## [Your task]
Would you print the material exactly, starting at its first line and ending at the line holding "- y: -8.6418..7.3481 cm"?

## [Data]
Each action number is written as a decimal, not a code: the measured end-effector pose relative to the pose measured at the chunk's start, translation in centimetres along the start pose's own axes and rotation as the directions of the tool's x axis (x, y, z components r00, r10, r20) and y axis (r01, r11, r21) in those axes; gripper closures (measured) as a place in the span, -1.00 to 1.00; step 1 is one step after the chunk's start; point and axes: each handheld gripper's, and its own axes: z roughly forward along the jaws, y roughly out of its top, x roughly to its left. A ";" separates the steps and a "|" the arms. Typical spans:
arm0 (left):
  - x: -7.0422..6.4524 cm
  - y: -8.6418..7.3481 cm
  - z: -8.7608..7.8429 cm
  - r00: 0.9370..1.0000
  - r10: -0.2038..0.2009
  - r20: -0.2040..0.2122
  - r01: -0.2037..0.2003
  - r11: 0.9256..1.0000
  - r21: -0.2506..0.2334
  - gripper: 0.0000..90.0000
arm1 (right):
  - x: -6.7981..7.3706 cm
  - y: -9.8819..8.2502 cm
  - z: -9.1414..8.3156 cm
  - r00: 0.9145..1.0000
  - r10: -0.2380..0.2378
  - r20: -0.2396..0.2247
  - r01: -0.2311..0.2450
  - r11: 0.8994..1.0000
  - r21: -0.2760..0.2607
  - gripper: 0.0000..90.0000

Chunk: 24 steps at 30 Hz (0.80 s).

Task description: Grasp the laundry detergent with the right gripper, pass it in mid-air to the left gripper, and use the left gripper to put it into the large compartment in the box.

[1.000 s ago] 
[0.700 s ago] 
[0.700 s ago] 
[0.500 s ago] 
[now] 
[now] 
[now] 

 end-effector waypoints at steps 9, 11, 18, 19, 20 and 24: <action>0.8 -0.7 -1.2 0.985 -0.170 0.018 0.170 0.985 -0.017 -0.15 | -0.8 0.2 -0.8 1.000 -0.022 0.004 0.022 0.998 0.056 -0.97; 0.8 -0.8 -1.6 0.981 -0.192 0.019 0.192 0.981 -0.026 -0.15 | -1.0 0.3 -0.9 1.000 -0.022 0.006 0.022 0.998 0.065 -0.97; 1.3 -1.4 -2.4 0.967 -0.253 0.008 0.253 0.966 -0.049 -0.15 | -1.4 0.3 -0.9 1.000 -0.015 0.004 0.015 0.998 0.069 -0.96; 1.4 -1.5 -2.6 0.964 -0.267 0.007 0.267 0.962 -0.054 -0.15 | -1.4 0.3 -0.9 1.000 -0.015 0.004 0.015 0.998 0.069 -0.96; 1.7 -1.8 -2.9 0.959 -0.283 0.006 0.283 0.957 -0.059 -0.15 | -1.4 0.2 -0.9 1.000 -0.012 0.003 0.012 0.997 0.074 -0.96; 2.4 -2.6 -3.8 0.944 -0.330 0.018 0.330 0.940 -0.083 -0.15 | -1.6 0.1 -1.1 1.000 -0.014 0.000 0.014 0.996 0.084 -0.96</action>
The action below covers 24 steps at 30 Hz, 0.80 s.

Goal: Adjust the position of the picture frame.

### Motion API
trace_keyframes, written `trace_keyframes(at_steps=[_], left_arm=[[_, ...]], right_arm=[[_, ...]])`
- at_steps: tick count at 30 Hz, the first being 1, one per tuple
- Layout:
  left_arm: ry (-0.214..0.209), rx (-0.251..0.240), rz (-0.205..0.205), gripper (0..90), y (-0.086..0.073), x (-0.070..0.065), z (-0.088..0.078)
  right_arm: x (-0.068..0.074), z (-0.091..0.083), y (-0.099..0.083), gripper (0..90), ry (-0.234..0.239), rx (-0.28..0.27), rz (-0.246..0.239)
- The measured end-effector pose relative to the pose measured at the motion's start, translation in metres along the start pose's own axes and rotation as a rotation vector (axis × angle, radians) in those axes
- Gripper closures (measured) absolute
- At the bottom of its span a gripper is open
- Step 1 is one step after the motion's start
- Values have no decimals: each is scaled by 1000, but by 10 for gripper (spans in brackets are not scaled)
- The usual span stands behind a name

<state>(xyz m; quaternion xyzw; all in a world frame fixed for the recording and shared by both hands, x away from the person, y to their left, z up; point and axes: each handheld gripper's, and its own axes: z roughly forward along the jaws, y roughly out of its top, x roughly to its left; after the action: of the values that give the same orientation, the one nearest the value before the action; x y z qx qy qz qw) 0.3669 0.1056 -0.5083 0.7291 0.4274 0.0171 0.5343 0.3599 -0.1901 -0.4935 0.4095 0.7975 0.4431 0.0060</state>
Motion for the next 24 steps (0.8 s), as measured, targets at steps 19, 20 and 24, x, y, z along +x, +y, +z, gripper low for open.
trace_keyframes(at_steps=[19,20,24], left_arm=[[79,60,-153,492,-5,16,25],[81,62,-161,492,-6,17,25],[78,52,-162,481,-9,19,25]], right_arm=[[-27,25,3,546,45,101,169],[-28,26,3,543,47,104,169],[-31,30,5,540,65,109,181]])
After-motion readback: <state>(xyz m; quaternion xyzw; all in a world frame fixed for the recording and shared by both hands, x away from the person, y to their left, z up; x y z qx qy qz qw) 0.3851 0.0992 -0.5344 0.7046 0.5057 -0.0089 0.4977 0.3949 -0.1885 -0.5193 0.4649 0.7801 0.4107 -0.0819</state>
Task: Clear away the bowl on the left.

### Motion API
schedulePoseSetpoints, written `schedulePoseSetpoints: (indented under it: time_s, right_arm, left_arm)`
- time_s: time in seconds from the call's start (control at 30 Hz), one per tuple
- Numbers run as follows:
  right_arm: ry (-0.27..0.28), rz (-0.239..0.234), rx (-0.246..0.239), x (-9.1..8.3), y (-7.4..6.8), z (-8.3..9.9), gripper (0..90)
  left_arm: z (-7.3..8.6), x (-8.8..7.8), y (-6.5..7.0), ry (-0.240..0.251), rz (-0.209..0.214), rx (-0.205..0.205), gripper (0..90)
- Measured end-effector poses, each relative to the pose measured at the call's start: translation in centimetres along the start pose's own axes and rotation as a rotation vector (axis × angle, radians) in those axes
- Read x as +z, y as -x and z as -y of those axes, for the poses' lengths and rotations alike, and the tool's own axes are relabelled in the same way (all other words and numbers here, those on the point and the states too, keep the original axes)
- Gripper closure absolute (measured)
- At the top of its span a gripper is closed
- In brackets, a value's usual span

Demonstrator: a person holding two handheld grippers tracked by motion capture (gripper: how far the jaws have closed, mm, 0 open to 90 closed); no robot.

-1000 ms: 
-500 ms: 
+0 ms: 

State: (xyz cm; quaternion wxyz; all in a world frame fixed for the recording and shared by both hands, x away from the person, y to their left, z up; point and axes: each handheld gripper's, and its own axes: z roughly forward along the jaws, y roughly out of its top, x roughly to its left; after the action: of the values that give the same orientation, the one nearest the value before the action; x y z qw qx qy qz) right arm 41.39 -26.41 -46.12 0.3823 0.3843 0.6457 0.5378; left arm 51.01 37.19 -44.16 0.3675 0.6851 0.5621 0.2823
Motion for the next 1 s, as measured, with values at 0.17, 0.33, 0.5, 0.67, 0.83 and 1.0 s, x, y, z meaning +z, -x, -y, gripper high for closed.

## [Exercise result]
Each action number is written as a decimal, not a code: the measured end-effector pose relative to the pose measured at the chunk's start, translation in centimetres along the start pose's own axes and rotation as the directions of the tool's x axis (x, y, z components r00, r10, r20) and y axis (r01, r11, r21) in those axes; gripper closures (measured) as a place in the span, -1.00 to 1.00; step 1 is one step after the chunk's start; point and axes: each handheld gripper's, and its own axes: z roughly forward along the jaws, y roughly out of its top, x roughly to its left. A ";" separates the steps and a "|" the arms. Typical spans:
arm0 (left):
  - x: -7.0422..6.4524 cm
  - y: -8.6418..7.3481 cm

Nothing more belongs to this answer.